His work led to the identification of non-yellowing mutants of grasses, subsequently termed a 'stay-green' phenotype, and then more detailed genetic study to characterise their differences from typical grasses. Initially using classical genetics methods but later molecular genetics, Thomas and his collaborators identified a gene, Sid (senescence-induced degradation), the protein product of which stabilised the pigment-protein-lipid complexes of chloroplasts so that dying leaves remained green.
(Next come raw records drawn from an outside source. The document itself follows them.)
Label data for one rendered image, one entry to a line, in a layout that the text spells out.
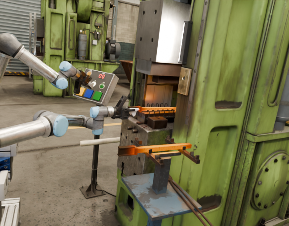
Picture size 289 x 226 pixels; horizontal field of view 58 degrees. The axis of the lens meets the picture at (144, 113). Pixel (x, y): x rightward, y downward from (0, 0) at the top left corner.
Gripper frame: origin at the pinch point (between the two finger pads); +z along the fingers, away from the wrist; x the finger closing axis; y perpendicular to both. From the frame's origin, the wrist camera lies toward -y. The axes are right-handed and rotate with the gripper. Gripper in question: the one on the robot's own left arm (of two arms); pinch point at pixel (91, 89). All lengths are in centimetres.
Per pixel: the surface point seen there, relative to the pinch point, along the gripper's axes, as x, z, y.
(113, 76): -3.4, 11.0, 19.7
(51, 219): -7, 29, -107
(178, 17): -56, -20, 64
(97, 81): 9.4, 10.8, 10.8
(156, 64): -51, -9, 33
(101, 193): -7, 75, -78
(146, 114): -53, 7, 0
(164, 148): -93, -24, -19
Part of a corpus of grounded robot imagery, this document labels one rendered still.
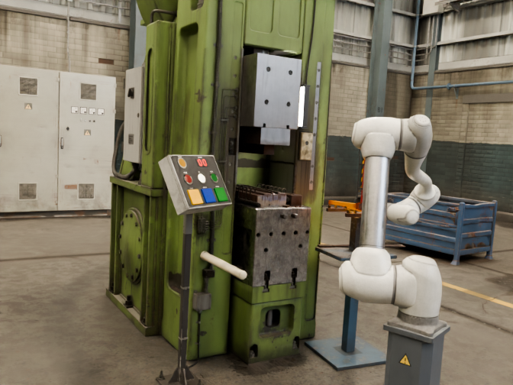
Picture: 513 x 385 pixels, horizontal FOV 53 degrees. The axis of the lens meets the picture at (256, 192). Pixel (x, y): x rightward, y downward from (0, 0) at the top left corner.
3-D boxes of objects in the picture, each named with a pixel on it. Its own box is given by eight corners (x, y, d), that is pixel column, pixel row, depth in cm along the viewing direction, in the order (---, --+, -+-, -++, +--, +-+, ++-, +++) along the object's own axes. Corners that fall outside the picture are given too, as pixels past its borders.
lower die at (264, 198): (285, 206, 302) (286, 192, 301) (256, 207, 292) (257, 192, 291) (249, 197, 338) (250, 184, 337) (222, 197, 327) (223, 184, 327)
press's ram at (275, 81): (309, 130, 305) (314, 61, 301) (253, 126, 285) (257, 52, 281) (270, 129, 340) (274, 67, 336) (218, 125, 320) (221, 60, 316)
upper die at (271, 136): (289, 145, 299) (290, 129, 298) (259, 143, 288) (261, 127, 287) (252, 143, 334) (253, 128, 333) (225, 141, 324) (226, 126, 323)
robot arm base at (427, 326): (451, 323, 209) (452, 309, 208) (431, 337, 192) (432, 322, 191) (408, 312, 220) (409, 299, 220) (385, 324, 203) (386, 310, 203)
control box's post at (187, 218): (185, 383, 270) (195, 179, 259) (179, 385, 268) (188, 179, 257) (182, 380, 273) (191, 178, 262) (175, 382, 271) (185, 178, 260)
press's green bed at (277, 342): (301, 355, 314) (305, 280, 309) (248, 367, 295) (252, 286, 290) (253, 325, 361) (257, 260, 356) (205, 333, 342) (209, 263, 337)
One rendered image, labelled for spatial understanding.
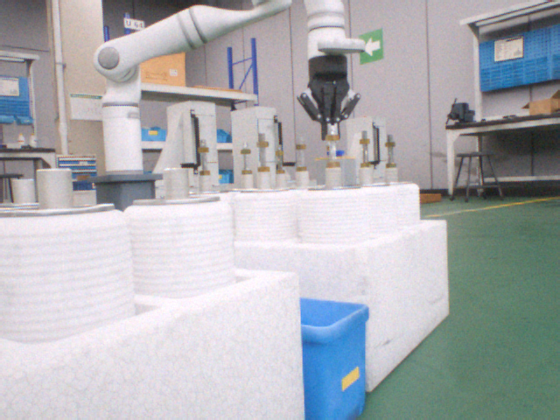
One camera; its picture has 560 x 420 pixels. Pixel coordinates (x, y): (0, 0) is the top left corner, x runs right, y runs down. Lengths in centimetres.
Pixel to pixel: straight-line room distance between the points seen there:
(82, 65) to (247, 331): 714
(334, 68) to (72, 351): 77
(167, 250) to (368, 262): 29
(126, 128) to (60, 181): 97
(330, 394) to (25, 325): 31
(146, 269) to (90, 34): 726
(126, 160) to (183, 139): 203
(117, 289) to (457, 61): 615
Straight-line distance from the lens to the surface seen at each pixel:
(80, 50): 752
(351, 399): 59
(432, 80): 652
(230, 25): 131
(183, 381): 37
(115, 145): 133
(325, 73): 97
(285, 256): 68
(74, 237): 33
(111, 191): 130
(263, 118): 363
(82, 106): 736
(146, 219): 42
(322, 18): 99
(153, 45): 132
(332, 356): 53
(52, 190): 37
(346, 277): 64
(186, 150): 331
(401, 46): 686
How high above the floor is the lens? 27
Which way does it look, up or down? 3 degrees down
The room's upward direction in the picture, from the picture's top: 3 degrees counter-clockwise
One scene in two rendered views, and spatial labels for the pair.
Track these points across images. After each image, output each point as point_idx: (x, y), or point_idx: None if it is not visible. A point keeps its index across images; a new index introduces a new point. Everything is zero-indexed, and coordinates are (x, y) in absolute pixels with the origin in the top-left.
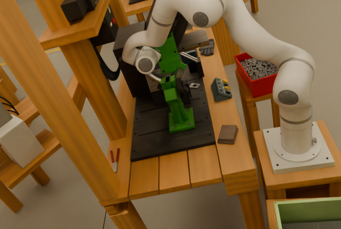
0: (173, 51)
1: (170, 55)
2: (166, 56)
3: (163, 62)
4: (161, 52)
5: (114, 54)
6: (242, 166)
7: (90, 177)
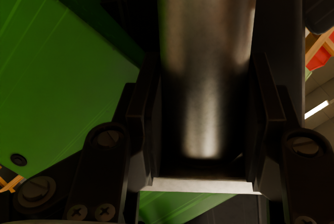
0: (30, 160)
1: (15, 121)
2: (38, 101)
3: (10, 26)
4: (106, 106)
5: None
6: None
7: None
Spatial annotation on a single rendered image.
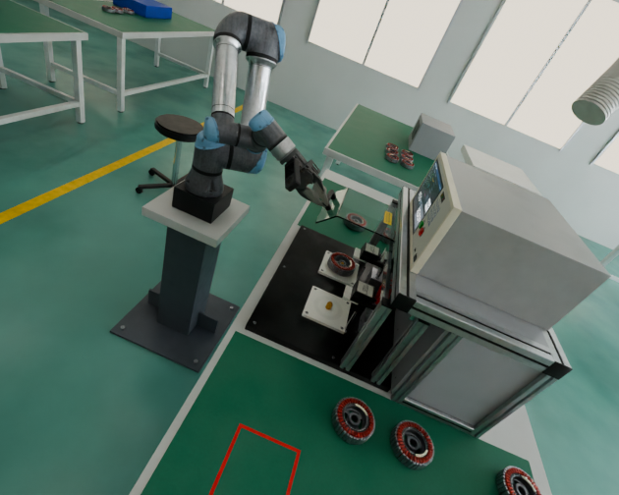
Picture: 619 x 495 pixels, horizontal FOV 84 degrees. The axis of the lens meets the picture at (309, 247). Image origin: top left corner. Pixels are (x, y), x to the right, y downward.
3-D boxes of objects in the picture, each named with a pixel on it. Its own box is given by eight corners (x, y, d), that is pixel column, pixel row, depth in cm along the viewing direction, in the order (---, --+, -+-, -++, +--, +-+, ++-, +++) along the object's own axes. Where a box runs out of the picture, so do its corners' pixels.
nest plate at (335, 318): (301, 315, 113) (302, 313, 112) (311, 287, 125) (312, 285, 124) (343, 334, 112) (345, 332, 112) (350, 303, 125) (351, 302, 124)
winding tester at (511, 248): (409, 271, 90) (453, 206, 78) (410, 202, 126) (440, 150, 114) (548, 332, 89) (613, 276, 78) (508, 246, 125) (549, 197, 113)
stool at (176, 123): (123, 188, 259) (125, 115, 227) (162, 166, 300) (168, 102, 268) (189, 216, 258) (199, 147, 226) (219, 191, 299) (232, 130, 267)
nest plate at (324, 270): (317, 272, 133) (318, 270, 132) (325, 251, 145) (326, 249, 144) (353, 289, 132) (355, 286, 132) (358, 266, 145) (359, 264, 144)
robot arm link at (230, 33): (216, -8, 113) (205, 131, 105) (249, 4, 118) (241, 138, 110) (210, 18, 124) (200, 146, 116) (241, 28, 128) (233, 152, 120)
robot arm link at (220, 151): (191, 155, 136) (196, 122, 128) (225, 161, 141) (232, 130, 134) (192, 170, 127) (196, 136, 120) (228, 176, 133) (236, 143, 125)
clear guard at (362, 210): (314, 223, 114) (320, 208, 111) (328, 194, 134) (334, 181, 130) (405, 262, 114) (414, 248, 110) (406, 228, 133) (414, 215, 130)
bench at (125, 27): (41, 80, 350) (30, -7, 307) (154, 64, 506) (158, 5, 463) (121, 115, 349) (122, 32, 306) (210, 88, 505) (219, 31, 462)
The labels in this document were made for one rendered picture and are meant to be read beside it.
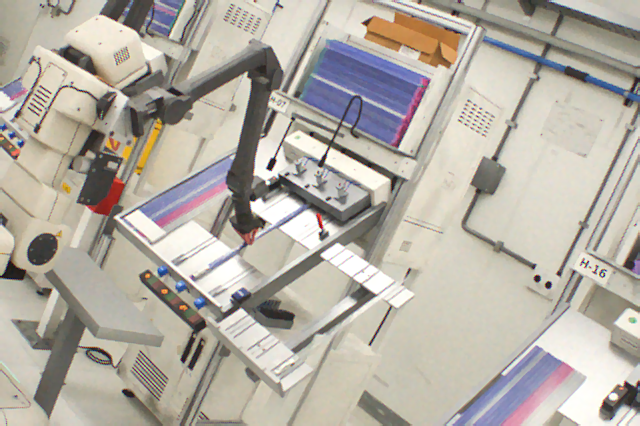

A mutation in the phaeophorbide a dioxygenase gene was later identified as the reason for the phenotype. Later, collaborating with researchers in Switzerland and the USA using molecular genetics, functional analysis and cell biology in pea, Arabidopsis, rice and Festuca pratensis, the researchers showed that this gene was one that Gregor Mendel recorded in 1866 that resulted in green or yellow cotyledons.

Thomas held visiting professorships at the Universities of California, Bern and Zurich. Later in his career he was the head of cell and molecular biology research and a member of the management board at the Institute of Grassland and Environmental Research.

He was also involved in public communication around plants, including investigating the concept of plant blindness. as well as promoting links between science and the arts. He participated in the Hay Literary Festival in 2013 in a panel discussion about Shakespeare and sustainability with English scholars. Thomas collaborated with Jayne Archer and Richard Marggraf Turley. This work also threw light on the significance of crop weeds such as darnel in King Lear.

==Publications==
Thomas was the author or co-author of over 200 scientific publications and books. Among the most significant were:

- Jayne Archer, Richard Marggraf Turley and Howard Thomas. 2014. Food and the Literary Imagination Palgrave Macmillan pp238 ISBN 978-1137406361
- Howard Thomas and Helen Ougham. 2014. The stay-green trait. Journal of Experimental Botany 65 4889–3900
- Ian Armstead, Iain Donnison, Sulvain Aubry, John Harper, Stefan Hörtensteiner, Caron James, Jan Mani, Matt Moffet, Helen Ougham, Luned Roberts, Ann Thomas, Norman Weeden, Howard Thomas, and Ian King. 2007. Cross-Species Identification of Mendel's I Locus. Science 172 592–597
- Howard Thomas, Helen J. Ougham, Carol Wagstaff and Anthony D. Stead. 2003. Defining senescence and death. Journal of Experimental Botany 54 1127–1132
- H. Thomas and C J Howarth. 2000. Five ways to stay green. Journal of Experimental Botany 51 329–337
- P. Matile, S. Hörtensteiner and H. Thomas. 1999. Chlorophyll degradation Annual Review of Plant Physiology and Plant Molecular Biology. 50 67–95
- Fabrizio Vicentini, Stefan Hörtensteiner, Maya Schellenberg, Howard Thomas and Philippe Matile. 1995. Chlorophyll breakdown in senescent leaves identification of the biochemical lesion in a stay-green genotype of Festuca pratensis Huds. New Phytologist 129 247–252
- A Bachmann, J Fernández-López, S Ginsburg, H Thomas, J C Bouwkamp, T Solomos, P Matile. 1994. Stay-green genotypes of Phaseolus vulgaris. Chloroplast proteins and chlorophyll catabolites during foliar senescence. New Phytologist 126 593–600
- P Matile, S Ginsburg, M Schellenberg and H Thomas. 1988. Catabolites of chlorophyll in senescing barley leaves are localized in the vacuoles of mesophyll cells. Proceedings of the National Academy of Sciences, USA 85 9529–9532
- H. Thomas. 1987. Sid: a Mendelian locus controlling thylakoid membrane disassembly in senescing leaves of Festuca pratensis. Theoretical and Applied Genetics 73 551–555

==Honours and awards==
Thomas was a Fellow of the Learned Society of Wales (elected 2014) and of the Linnean Society.

==Personal life==
Thomas was married to Helen Ougham and had a son. He died 12 July 2022.